BYU's Greg Wrubell unleashes irritation at College Football Playoff inequality

The Voice of the Cougars is speaking with the fans.
BYU v Cincinnati
BYU v Cincinnati | Dylan Buell/GettyImages

One week away from the end of the regular season, and BYU football remains outside the final 12-team cut-off despite their 10-1 record, remarkable strength of schedule (and record), and quality win over another playoff hopeful in Utah.

All because the team lost a road game to the currently fifth-ranked Red Raiders of Texas Tech.

Greg Wrubell, the radio voice of the Cougars, took to X recently to voice his concern, and he didn't mince words when digging into the apparent inequalities facing the sport.

"Give credit where it's due," he pleads with the experts overseeing this season of college football.

According to ESPN's playoff ranking projections, BYU's lone defeat was brutal enough to keep the Cougars locked out of the at-large window for good. Per my estimation, and apparently Wrubell's, this mindset is both inconsistent and entirely unfair for the Big 12's at-large chances.

BYU's treatment is completely inconsistent

Despite owning the most wins against bowl-eligible teams in the nation, Kalani Sitake's crew remain on the outside looking in. Call it anchoring bias for a team that began the year unranked, call it prestige privilege for programs like Alabama, Oregon, and Notre Dame who all stand between BYU and a chance to dance in spite of inferior resumes.

Per the experts, the most 'eyebrow-raising' result on the Cougars' schedule was a 22-point loss on the road against a playoff lock. Ignoring a win against 12th-ranked Utah (pending a change in Tuesday's order), road wins against potential AAC champion East Carolina, Iowa State, Arizona, and Cincinnati (all postseason-bound), and a 21-3 record carrying over from last season, the selection committee has deemed the Cougars unfit to breach the bracket in their current state.

Ignoring strength of schedule and strength of record -- metrics created and used by ESPN, the very site criticizing BYU for its apparent weakness -- the Big 12's manufactured reputation as an inferior league is bleeding into BYU's resume.
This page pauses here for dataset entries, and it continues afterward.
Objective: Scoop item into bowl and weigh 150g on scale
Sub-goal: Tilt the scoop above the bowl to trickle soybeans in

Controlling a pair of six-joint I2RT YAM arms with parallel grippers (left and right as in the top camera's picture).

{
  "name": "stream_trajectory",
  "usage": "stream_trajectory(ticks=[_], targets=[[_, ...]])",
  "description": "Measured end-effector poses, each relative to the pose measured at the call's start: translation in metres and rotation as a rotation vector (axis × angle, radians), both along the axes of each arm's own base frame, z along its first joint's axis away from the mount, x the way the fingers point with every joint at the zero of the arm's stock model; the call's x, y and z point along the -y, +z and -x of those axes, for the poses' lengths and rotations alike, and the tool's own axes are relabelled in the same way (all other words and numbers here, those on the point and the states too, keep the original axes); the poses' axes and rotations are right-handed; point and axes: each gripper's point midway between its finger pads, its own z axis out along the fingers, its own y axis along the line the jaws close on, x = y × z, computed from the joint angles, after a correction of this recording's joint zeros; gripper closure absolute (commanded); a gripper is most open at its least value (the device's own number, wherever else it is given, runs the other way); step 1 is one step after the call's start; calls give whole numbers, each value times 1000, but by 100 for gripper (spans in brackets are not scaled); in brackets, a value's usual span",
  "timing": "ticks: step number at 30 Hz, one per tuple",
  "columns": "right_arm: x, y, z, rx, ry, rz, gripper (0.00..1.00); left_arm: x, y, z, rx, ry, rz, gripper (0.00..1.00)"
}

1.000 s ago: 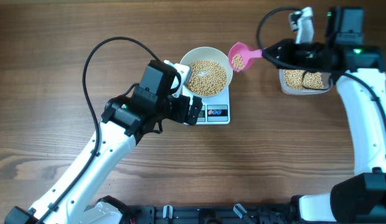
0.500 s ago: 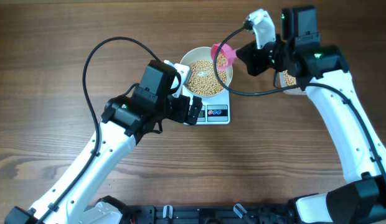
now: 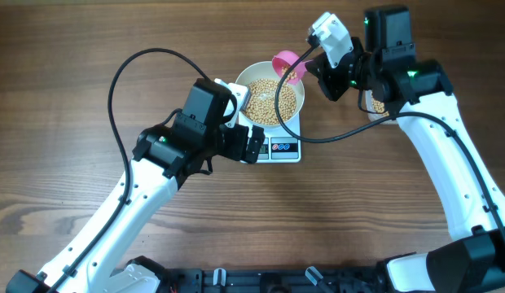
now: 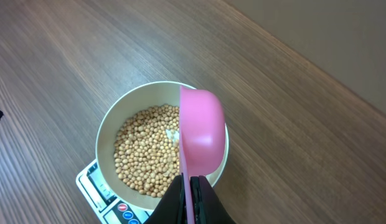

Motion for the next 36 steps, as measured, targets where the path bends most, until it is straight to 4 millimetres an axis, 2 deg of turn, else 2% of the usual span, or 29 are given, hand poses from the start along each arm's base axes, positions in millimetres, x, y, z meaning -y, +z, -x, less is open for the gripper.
stream_trajectory(ticks=[19,29,36], targets=[[-10,4,7,-174,-127,-187,96,0,0,0,0,0,0,0],[-11,5,7,-83,-20,-116,96,0,0,0,0,0,0,0],[-13,14,-2,16,30,-93,96,0,0,0,0,0,0,0]])
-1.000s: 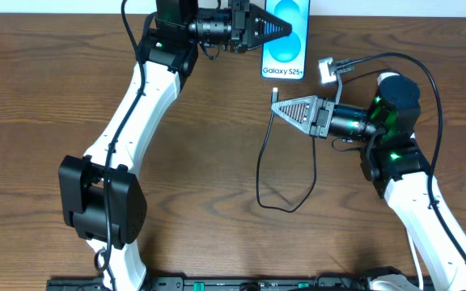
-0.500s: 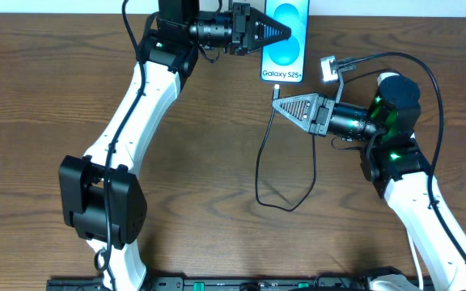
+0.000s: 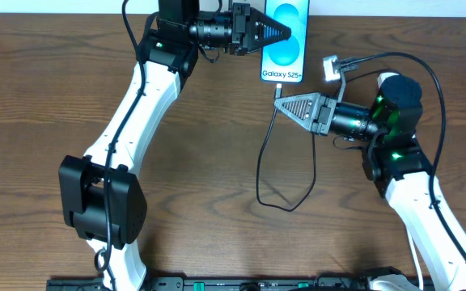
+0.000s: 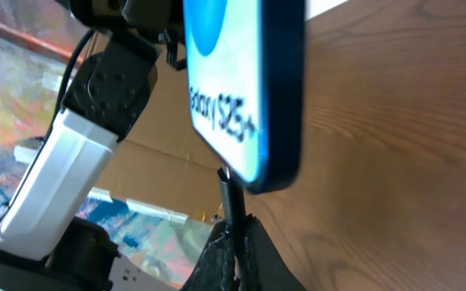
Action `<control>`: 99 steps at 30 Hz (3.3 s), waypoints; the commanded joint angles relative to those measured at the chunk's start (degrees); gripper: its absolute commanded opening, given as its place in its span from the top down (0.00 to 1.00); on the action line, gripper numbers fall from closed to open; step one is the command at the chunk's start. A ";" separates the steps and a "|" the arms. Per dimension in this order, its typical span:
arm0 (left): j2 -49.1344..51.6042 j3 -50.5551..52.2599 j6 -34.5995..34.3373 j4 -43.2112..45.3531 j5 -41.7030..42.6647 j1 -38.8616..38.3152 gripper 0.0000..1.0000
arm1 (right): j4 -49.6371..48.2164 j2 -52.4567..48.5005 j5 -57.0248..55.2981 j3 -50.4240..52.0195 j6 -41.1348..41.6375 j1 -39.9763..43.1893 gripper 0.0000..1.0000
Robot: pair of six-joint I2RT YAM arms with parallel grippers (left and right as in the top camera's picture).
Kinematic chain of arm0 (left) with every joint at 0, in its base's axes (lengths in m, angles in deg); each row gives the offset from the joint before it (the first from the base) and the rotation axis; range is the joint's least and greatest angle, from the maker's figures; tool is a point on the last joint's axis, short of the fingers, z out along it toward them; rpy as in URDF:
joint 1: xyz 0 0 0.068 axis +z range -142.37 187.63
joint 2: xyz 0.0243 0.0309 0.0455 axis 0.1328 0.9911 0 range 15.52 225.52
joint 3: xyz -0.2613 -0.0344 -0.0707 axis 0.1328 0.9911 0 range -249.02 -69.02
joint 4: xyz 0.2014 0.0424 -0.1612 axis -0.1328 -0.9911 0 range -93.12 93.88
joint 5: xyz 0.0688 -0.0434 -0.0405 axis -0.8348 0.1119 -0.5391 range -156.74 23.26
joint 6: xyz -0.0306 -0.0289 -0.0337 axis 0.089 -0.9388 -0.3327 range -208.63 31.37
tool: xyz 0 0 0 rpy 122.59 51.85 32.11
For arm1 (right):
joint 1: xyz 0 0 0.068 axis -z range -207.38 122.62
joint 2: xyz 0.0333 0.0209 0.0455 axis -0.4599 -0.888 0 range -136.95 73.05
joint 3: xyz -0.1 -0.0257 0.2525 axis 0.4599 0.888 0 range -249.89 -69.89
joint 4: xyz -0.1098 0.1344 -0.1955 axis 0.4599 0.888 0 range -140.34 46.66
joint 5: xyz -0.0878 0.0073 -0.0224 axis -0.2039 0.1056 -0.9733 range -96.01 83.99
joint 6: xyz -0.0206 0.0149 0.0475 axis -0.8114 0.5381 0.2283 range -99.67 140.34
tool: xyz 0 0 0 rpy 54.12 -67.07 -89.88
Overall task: Plug charger to phone and switch on socket
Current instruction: 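Push the USB-C plug up into the phone's bottom port, then release the plug with the right gripper and move it toward the power strip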
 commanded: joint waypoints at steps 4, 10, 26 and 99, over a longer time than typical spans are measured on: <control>-1.95 -0.68 0.96 0.33 1.46 0.31 0.93 | -0.15 0.92 0.00 -0.92 -0.70 0.68 0.98; -1.95 -0.68 0.94 0.31 1.49 0.31 0.93 | -0.20 0.92 -0.02 -0.92 -0.68 0.68 0.98; -1.95 -0.68 0.96 0.33 2.14 0.31 0.92 | -0.37 0.90 -0.94 -0.92 0.98 0.76 0.99; 0.96 -0.61 12.74 -20.52 -10.47 5.46 0.93 | 3.76 0.92 -5.81 -0.92 0.81 0.72 0.01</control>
The sticking point is the loss to Texas Tech. Admittedly, the Cougars did not look great in Lubbock on offense nor special teams (the defense actually fared far better than any other road victim of the Red Raiders this season, though, not that the 'experts' would care to point that out), but then what's the catch with Oklahoma and Alabama?

The Sooners and Crimson Tide both carry the weight of humiliating losses suffered earlier in the season.

For OU, it was a 23-6 loss to Texas, where the Sooner offense couldn't even manage to reach the end zone on a neutral field.

For Alabama, it's the worst loss of any current playoff team: a 31-17 blowout at the hands of a five-win Florida State.

Both teams -- ranked 7th and 10th respectively -- have two losses on their record. BYU only has one, and that loss was against a team that may even crack the top four and earn a bye this season. Yes, even as a Big 12 team.

You may have preconceived notions about what a BYU football team can or cannot do. Historically, sure, the program hasn't truly competed for a national championship since the early 2000's, and is in just its third season in a power conference. But the beauty of sports is that teams get to prove to one another who's better by posting their worth on the scoreboard.

Notre Dame, Alabama, and Oklahoma have all shown who they were this season, each of them stained with two losses. If a team like BYU can't be ranked in the top 10 with just one loss compared to their resume, the selection committee is making a clear statement: they, and they alone, wield the power to control the sport of college football. Wins and losses don't matter; brands and prestige do.

If BYU sticks to the script and finishes with an 11-2 record, with both losses arriving at the hands of top-five Texas Tech, they will possess the merit of a playoff team. It's up to the powerful voices at the top to open the gate, however, and early returns suggest they're more than a little hesitant to do so.

The Big 12 Conference is strong enough for two playoff teams. Don't keep BYU out because they have the wrong patch on their shirts.